Familien von Opfern des Terrors finden den Preis von 1000 freizulassenden Palästinensern zu hoch. Austausch soll Anfang der Woche beginnen.

Hamburg. In den frühen Morgenstunden des 25. Juni 2006 drangen militante Palästinenser durch einen Tunnel aus dem Gazastreifen auf israelisches Gebiet bei Kerem Schalom vor und griffen einen Militärposten an. Zwei israelische Soldaten starben, vier wurden bei einem kurzen, heftigen Gefecht verwundet. Unter den Verletzten war der damals 19-jährige Korporal (etwa: Stabsgefreiter) Gilad Schalit; er wurde von den Terroristen verschleppt.

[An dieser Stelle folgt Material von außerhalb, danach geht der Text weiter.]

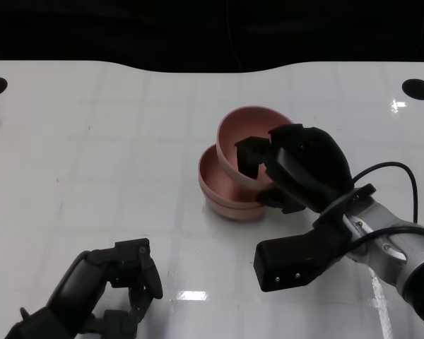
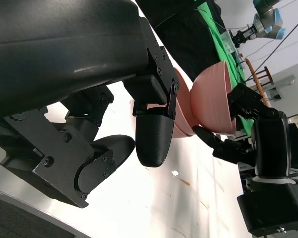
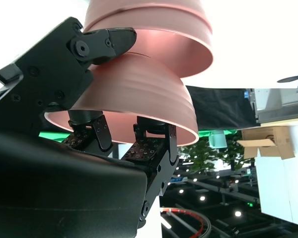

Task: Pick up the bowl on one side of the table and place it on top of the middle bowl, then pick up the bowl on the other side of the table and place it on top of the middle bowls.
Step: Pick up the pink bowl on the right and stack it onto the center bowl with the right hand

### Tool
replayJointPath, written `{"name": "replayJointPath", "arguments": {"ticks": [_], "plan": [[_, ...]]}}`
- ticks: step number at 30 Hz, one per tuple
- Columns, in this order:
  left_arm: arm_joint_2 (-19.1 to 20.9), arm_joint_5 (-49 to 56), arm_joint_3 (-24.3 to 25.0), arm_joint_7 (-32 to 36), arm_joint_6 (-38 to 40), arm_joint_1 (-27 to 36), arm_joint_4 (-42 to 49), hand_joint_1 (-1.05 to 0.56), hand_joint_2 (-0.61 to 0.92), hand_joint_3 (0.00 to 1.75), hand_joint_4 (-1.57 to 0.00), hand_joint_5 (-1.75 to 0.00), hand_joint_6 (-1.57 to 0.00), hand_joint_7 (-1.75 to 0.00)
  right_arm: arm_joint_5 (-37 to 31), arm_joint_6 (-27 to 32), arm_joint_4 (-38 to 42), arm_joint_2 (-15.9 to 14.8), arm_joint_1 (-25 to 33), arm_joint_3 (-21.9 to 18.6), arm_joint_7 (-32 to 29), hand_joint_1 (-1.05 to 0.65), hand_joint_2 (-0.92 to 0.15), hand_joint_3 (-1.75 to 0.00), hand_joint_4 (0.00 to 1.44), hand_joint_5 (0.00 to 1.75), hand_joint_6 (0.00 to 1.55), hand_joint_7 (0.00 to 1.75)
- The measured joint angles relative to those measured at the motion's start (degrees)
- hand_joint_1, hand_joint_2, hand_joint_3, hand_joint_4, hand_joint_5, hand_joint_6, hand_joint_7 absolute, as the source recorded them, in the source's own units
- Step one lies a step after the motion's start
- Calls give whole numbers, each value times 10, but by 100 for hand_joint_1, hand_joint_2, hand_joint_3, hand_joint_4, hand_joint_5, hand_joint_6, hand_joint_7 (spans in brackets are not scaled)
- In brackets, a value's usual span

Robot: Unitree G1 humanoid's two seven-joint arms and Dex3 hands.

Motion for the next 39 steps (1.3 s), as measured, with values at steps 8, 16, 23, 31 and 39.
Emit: {"name": "replayJointPath", "arguments": {"ticks": [8, 16, 23, 31, 39], "plan": [[-1, 10, 0, 0, 0, -1, 1, -8, 46, 125, -88, -170, -81, -148, 30, -37, 12, 2, -6, 3, 93, -22, -89, -3, 66, 19, 67, 2], [-1, 22, 0, 0, -8, -2, 2, -7, 45, 126, -87, -172, -81, -148, 30, -19, -8, -7, -6, 4, 134, -61, -92, -28, 42, 0, 41, 0], [-2, 23, 0, 0, -10, -3, 2, -5, 44, 128, -85, -173, -81, -149, 27, 1, -63, -20, 6, 5, 152, -68, -92, -38, 38, 0, 36, 0], [-2, 24, 0, 0, -10, -3, 2, -4, 43, 130, -85, -174, -80, -149, 39, 42, -147, -38, 27, -3, 234, -82, -92, -54, 17, 0, 14, 0], [-2, 24, 0, 0, -11, -4, 2, -5, 45, 127, -84, -173, -79, -149, 42, 67, -181, -41, 40, -4, 256, -89, -92, -52, 9, 0, 7, 0]]}}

An dem Überfall sollen neben der radikalen Splittergruppe Dschaisch al-Islam auch die Al-Aksa-Märtyrerbrigaden und der Islamische Dschihad beteiligt gewesen sein. Offiziell bekannten sich die Essedin-al-Qassam-Brigaden zu der Tat, der bewaffnete Arm der im Gazastreifen herrschenden Hamas.

Fünfeinhalb Jahre lang blieb Schalit verschwunden. Hinter den Kulissen wurde zäh verhandelt, auch mit Beteiligung des deutschen Bundesnachrichtendienstes. Doch erst vor einigen Tagen erreichte Gilats Eltern Noam und Aviva Schalit die erlösende Nachricht: Ihr Sohn kommt im Zuge eines spektakulären Gefangenenaustausches mit der Hamas frei. Jahrelang hatten sie in einem Zelt direkt vor dem Amtssitz des israelischen Ministerpräsidenten kampiert - aus Protest gegen die angebliche Untätigkeit der Regierung.

Die stand unter Druck: Einerseits ist es jüdische Militärtradition, jeden Soldaten irgendwann wieder nach Hause zu bringen, andererseits sperrte sich die Hamas lange Zeit gegen einen Austausch und stellte dann schließlich unerhörte Forderungen. Immer wieder scheiterten diplomatische Vorstöße, auch der ägyptischen Regierung. Als Noam Schalit einmal gefragt wurde, wie er mit der Situation klarkomme, antwortete er verzweifelt: "Gar nicht."

Aber die dramatischen Veränderungen in der arabischen Welt zwangen beide Seiten zu einem Kompromiss. Israel fühlte sich zunehmend isoliert, selbst unter den Verbündeten, und die Hamas betrachtete mit Sorge den Vormarsch demokratisch gesinnter Kräfte in der Region und die Schwächung des verbündeten syrischen Assad-Regimes.

Zudem wollte die Hamas, der im Gazastreifen die politische Unterstützung wegbricht, einen Erfolg vorweisen können und den innerpalästinensischen Rivalen Fatah damit treffen.

Eine zentrale Rolle bei den Verhandlungen spielten Ägyptens Geheimdienst und ein Sondergesandter des Bundesnachrichtendienstes. Möglicherweise hatte auch der schon legendäre BND-Agent und Nahost-Spezialist Gerhard Conrad seine Hände im Spiel. BND-Chef Ernst Uhrlau räumte die Beteiligung seines Dienstes ein; Israels Premier Benjamin Netanjahu bedankte sich bei Kanzlerin Angela Merkel.

Gilad Schalit soll Anfang der Woche über Ägypten nach Israel ausgeflogen werden. Dass nun im Austausch gegen ihn 1000 palästinensische Gefangene freikommen sollen, darunter 279, die wegen Terrorakten zu lebenslangen Freiheitsstrafen verurteilt worden waren, feiert die Hamas als großen politischen Sieg. Allerdings ist der palästinensische Volksheld Marwan Barghuti, der wegen Mordes und Terror einsitzt, nicht dabei. Obwohl auch Netanjahu daheim mit der Freilassung Schalits punkten kann, schlägt ihm auch offener Widerstand entgegen - vor allem seitens Angehöriger von Terroropfern.

Deren Organisation Almagor (Furchtlos) teilte mit, seit dem Jahre 2000 seien bereits 180 Israelis von freigelassenen Terroristen ermordet worden. Almagor wies darauf hin, dass beim ähnlich gelagerten "Jibril-Austausch" von 1985, bei dem 1150 Palästinenser freigekommen waren, fast die Hälfte von ihnen sofort wieder Terrorakte beging. Mehrere israelische Parlamentarier wandten sich vehement gegen den Deal; ein Minister sprach gar von einem "Sieg des Terrorismus". Yoram Cohen, Chef des Inlandsgeheimdienstes Shin Bet, räumte ein, es sei "kein guter Deal" - aber die einzige Chance, Schalit endlich nach Hause zu holen.